Hi. Thanks for replay. The main idea behind all this is the ability to keep
encrypted data inside of VCS and since, as far as I can see, vault is
basically an encrypted data bag, we can use this shared key to
encrypt/decrypt and/or directly update only vault’s data bag, without
touching metadata and key part. And after that we can use directly update
data bag by uploading already encrypted file, that comes from VCS.

Juris Krumins

I thought so. :slight_smile: The problem I see it that you still need the public key of the Node/Admin to encrypt the _keys DataBag.
But, you can still use chef vault in combination with chef zero to do so. This older but still valid Blog pos describes the procedure: http://jtimberman.housepub.org/blog/2013/09/10/managing-secrets-with-chef-vault/ . The only thing you need to change is setting the mode from client to solo althoug I am not sure right now how client/admin public keys are handled in this scenario.
But usually the procedure is to change a vault and then download it as a data bag (in encrypted format) to the VCS.
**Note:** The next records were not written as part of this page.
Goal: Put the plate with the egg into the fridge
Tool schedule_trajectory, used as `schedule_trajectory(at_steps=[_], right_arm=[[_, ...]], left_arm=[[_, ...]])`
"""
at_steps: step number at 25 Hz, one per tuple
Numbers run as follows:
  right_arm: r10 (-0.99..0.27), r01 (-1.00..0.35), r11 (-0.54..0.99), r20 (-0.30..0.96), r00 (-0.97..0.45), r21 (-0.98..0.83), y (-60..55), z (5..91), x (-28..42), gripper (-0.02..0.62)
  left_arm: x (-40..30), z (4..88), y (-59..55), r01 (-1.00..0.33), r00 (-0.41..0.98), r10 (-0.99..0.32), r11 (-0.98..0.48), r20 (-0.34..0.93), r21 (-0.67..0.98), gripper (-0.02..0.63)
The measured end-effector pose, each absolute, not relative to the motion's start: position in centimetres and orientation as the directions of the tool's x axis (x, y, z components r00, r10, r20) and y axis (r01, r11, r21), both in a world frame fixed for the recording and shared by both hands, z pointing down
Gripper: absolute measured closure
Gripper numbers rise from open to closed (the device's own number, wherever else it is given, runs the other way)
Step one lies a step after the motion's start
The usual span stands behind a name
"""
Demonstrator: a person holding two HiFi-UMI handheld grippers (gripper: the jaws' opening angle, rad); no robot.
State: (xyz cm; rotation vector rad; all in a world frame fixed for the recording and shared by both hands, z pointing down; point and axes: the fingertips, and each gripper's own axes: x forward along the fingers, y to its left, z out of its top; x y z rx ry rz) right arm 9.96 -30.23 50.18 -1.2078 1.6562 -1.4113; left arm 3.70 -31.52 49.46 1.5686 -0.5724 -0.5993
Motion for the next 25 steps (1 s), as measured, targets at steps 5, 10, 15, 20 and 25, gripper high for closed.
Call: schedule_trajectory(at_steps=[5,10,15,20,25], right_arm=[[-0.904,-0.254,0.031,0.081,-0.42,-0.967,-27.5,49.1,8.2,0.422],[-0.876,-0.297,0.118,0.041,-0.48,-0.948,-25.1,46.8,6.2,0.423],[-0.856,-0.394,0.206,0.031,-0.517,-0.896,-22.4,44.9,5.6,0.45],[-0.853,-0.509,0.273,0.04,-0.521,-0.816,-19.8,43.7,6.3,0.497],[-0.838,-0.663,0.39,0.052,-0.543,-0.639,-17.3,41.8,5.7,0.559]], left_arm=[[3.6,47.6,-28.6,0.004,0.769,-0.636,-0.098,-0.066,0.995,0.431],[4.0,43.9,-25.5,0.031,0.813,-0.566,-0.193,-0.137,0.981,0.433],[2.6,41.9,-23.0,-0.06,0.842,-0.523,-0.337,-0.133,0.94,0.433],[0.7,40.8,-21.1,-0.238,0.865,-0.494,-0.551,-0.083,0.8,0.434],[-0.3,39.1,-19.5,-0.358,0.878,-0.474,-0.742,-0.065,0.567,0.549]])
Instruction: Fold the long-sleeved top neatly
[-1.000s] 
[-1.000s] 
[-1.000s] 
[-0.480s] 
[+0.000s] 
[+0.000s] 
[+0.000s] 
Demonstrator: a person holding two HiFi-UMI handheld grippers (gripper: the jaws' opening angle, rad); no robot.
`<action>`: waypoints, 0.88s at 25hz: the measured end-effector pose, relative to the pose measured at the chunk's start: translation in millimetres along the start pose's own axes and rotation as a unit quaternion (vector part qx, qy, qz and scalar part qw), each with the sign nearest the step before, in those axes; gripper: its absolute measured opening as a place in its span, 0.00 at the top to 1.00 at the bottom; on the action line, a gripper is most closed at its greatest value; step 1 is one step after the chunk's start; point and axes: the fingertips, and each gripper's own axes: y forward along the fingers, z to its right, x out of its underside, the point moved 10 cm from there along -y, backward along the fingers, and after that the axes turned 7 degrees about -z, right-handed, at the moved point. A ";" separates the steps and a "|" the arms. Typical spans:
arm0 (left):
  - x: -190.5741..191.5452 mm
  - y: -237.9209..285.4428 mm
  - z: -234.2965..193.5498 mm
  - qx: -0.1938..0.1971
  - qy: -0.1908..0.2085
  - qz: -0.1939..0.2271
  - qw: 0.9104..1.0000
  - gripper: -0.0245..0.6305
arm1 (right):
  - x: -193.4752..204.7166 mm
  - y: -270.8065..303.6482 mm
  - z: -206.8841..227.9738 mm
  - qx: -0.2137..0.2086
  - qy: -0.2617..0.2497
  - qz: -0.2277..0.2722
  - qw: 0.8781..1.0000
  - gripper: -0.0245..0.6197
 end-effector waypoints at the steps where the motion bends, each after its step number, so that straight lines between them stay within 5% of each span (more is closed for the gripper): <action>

As far as I understand I don’t need any public/private key of any
node/client. In my dev environment I can develop data bag, upload, test and
then commit it to VCS in encrypted form. And the deployment process will
proceed without knowing any keys. And the only thing I need to encrypt data
bag before commiting to VCS is a shared secret I’m trying to get now.
I’m not going to manage VAULT_keys data bag, that’s the vault’s problem.

Juris Krumins

Well then you still could have the _keys locally in you VCS too and run “knife vault update … --local-mode --mode solo --key solo_user.pem --user ‘solo_user’” and have the solo_user in your _keys.

You proposal is good. But by keeping _keys data bag in VCS I immediately get into public key sync issue, since we don’t manage pub/priv keys of nodes in VCS. And sooner or later they will get out of sync with what Chef server have and what we have in VCS.
With encrypted data bag I think it’s easier. All you need is knife data bag create … --secret-file /etc/filename.

But in your case you will have the secret to decrypt the vault lying around in plain text…

Yes, you’re right. It’s trade-off. But unfortunately I can’t event my case case I can’t figure out how to correctly convert binary representation of shared secret key to the form knife data bag will accept. And thus I can’t test all possible solutions.

Well thats a massive tradeoff but if you really think its a good idea you probably have to use the Ruby API to encrypt and decrypt the Data Bag: https://github.com/chef/chef-vault/blob/895fb67e278bb86c732157abdd1c2eed3fb436a7/lib/chef-vault/item.rb#L380
One of the strengths of Vaults is that the secret can contain non printable characters which is hard to do in Bash.

Yes. I’ve seen this.
And the problem is, when I try to do following in the same file:

197     # private
198     def generate_secret(key_size = 32)
199       # Defaults to 32 bytes, as this is the size that a Chef
200       # Encrypted Data Bag Item will digest all secrets down to anyway
201       sec=SecureRandom.random_bytes(key_size)
202       File.open('/tmp/shared_secret', 'wb') { |file| file.write(sec) }
203       sec
204     end

I get binary representation of shared secret in /tmp/shared_secret file and then using base64 or openssl encI can convert it to base64 representation. Only after that I can use it in knife data bag file. But it keeps saying that the shared key is incorrect and it’s not possible to decrypt data in data bag.

As I said, you will have to use Ruby to decrypt and encrypt the DataBag. Knife was not designed to work with non human readable keys.

Ok. I’ll try. Thanks for the tip.

Juris Krumins

I utilize chef-vault, with a VCS management style but for the integration with VCS we use https://github.com/elasticdog/transcrypt which allows any information to be encrypted and decrypted in our git repo.

This is interesting. Thanks pmonson, I’ll consider this as a possible solution.